For the entries that follow, retype exactly the lines from the one containing "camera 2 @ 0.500" to the one containing "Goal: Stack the", inclusive, and only those. Images stay out of the copy.
++++++++++
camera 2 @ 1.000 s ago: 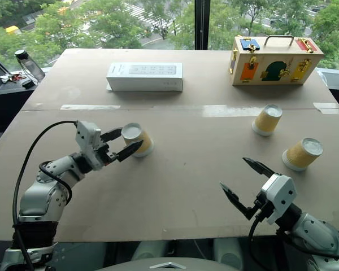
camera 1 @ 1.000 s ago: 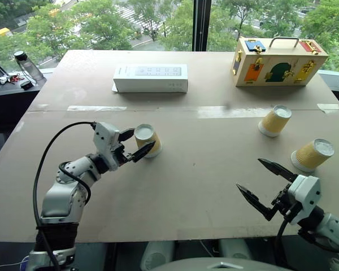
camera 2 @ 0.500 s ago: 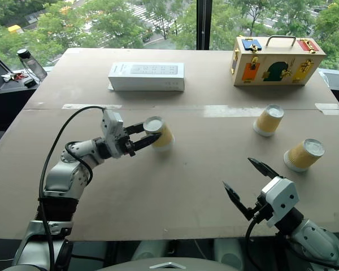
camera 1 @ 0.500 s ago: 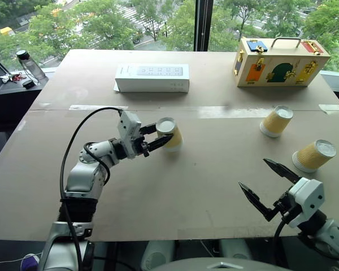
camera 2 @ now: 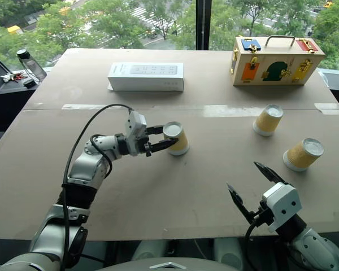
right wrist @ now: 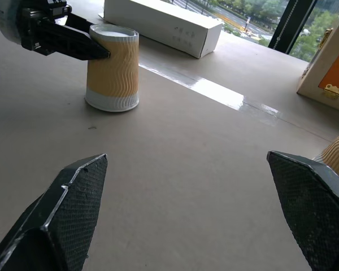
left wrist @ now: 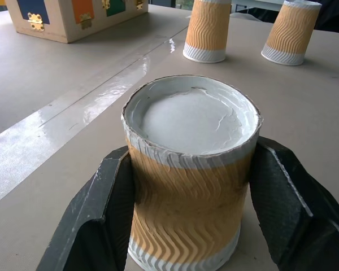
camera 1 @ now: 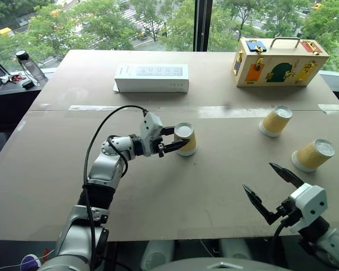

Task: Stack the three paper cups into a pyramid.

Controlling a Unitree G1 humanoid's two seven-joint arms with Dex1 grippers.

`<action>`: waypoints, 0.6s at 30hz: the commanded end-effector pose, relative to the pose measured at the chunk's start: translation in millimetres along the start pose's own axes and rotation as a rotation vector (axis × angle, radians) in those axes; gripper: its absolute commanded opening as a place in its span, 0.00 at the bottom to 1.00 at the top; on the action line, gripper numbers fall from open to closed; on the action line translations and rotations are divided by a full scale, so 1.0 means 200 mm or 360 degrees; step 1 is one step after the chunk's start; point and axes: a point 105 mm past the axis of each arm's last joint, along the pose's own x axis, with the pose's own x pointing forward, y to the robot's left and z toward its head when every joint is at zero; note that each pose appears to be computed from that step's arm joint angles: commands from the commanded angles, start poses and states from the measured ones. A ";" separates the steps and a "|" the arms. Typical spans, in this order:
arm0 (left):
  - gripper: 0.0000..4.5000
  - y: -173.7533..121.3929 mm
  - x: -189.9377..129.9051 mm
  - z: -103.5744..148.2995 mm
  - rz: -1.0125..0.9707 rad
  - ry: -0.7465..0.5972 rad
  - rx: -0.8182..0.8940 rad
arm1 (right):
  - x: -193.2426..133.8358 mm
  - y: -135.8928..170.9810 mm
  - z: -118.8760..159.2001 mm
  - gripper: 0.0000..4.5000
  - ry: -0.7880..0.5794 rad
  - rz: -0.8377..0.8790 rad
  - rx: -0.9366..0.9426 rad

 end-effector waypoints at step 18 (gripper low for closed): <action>0.99 -0.21 -0.36 0.32 -0.0199 -0.0308 -0.0118 | 0.00 -0.45 0.15 1.00 0.0005 -0.0864 -0.0209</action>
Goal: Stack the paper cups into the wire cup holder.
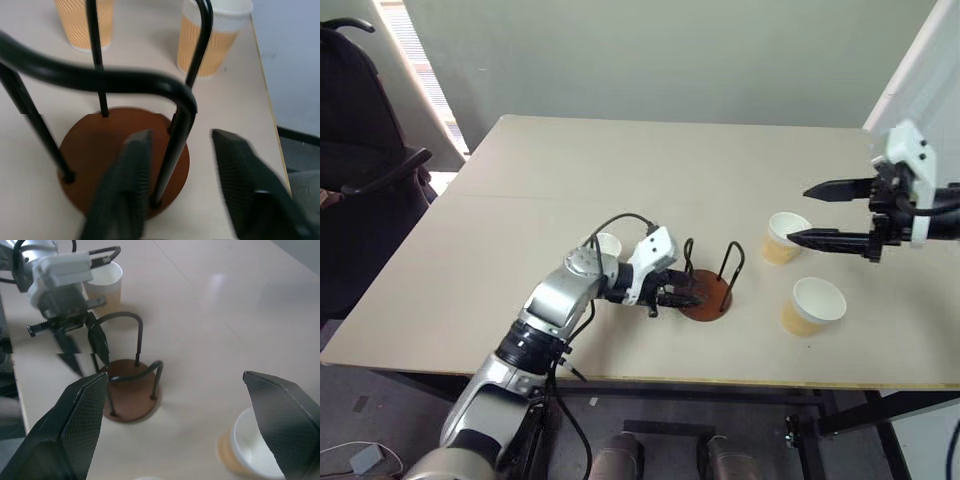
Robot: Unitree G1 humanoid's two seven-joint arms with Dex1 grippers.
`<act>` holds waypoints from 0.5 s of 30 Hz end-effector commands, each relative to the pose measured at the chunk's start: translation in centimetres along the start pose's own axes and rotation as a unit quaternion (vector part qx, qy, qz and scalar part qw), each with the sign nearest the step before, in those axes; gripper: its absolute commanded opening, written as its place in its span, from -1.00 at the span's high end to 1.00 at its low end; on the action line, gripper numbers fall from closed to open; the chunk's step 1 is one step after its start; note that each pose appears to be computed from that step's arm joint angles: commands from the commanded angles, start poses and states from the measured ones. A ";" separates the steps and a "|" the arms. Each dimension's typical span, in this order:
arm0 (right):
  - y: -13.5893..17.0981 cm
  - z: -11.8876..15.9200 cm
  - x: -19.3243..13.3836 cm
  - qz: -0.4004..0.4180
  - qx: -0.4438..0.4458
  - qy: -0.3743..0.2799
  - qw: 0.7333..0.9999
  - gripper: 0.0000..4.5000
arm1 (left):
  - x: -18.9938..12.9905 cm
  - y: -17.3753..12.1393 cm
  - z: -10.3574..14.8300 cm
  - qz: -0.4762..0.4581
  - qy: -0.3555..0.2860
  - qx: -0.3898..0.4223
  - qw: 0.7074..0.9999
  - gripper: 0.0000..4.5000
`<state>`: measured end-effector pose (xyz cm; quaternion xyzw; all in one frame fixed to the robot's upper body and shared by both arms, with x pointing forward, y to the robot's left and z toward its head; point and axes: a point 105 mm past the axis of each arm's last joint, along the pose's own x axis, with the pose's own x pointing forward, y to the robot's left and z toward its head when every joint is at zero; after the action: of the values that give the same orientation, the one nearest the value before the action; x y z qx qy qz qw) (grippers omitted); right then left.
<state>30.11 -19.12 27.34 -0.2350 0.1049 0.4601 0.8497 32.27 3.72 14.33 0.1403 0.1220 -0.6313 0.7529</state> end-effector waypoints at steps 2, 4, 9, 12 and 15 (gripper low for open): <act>-1.2 0.6 0.7 -0.004 -0.035 0.003 0.999 -1.00 | -1.6 0.3 2.0 0.005 -0.010 0.055 0.998 -0.58; -1.8 0.3 1.3 -0.004 -0.037 0.008 0.999 -1.00 | -2.3 0.3 2.5 0.004 -0.015 0.064 0.998 -0.88; -3.3 -1.2 2.7 -0.005 -0.052 0.053 0.997 -1.00 | -4.2 0.5 3.9 0.019 -0.030 0.081 0.996 -0.88; -4.3 -3.0 3.3 -0.008 -0.065 0.102 0.993 -1.00 | -5.4 0.7 5.0 0.026 -0.039 0.093 0.995 -0.88; -5.2 -4.9 4.0 -0.008 -0.083 0.159 0.984 -1.00 | -7.2 1.3 6.5 0.046 -0.056 0.114 0.991 -0.88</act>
<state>36.43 -20.61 22.82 -0.3421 0.1946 0.4285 0.8133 32.59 7.71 20.13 0.1799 0.0502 -0.6156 0.7656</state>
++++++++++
Response to this exercise:
camera 2 @ 0.500 s ago: 
camera 1 @ 0.500 s ago: 
camera 2 @ now: 
right wrist @ now: 
left wrist @ now: 
camera 1 @ now: 

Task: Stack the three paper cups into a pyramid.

Controlling a Unitree G1 humanoid's two seven-joint arms with Dex1 grippers.

`<action>`: waypoints, 0.6s at 30hz: the commanded end-effector pose, relative to the pose measured at the chunk's start: translation in millimetres along the start pose's own axes and rotation as a rotation vector (axis × angle, radians) in those axes; gripper: its absolute commanded opening as a place in its span, 0.00 at the bottom to 1.00 at the top; on the action line, gripper numbers fall from open to closed; on the action line translations and rotations are divided by a full scale, so 1.0 means 200 mm or 360 degrees; step 1 is one step after the chunk's start; point and axes: a point 105 mm past the axis of each arm's last joint, along the pose's own x axis, with the pose's own x pointing forward, y to the robot's left and z toward its head when every joint is at zero; note that each pose appears to be computed from that step's arm joint angles: commands from the commanded angles, start poses and states from the measured ones. A ";" separates the steps and a "|" the arms. Typical spans, in this order:
arm0 (left):
  - gripper: 0.0000..4.5000
  - y: -173.7533..121.3929 mm
  - x: -189.9377..129.9051 mm
  - z: -103.5744..148.2995 mm
  - rz: -1.0125..0.9707 rad
  - ry: -0.7465..0.5972 rad
  - rx: -0.8182..0.8940 rad
arm1 (right):
  - x: -193.2426..133.8358 mm
  - y: -135.8928..170.9810 mm
  - z: -118.8760..159.2001 mm
  - gripper: 0.0000..4.5000
  - ry: -0.7880..0.5794 rad
  - rz: -0.8377..0.8790 rad
  - rx: -0.9366..0.9426 rad

 end-effector waypoints at step 18 (gripper low for closed): <action>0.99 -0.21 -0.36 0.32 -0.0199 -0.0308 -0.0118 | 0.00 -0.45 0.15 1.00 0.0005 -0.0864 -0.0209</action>
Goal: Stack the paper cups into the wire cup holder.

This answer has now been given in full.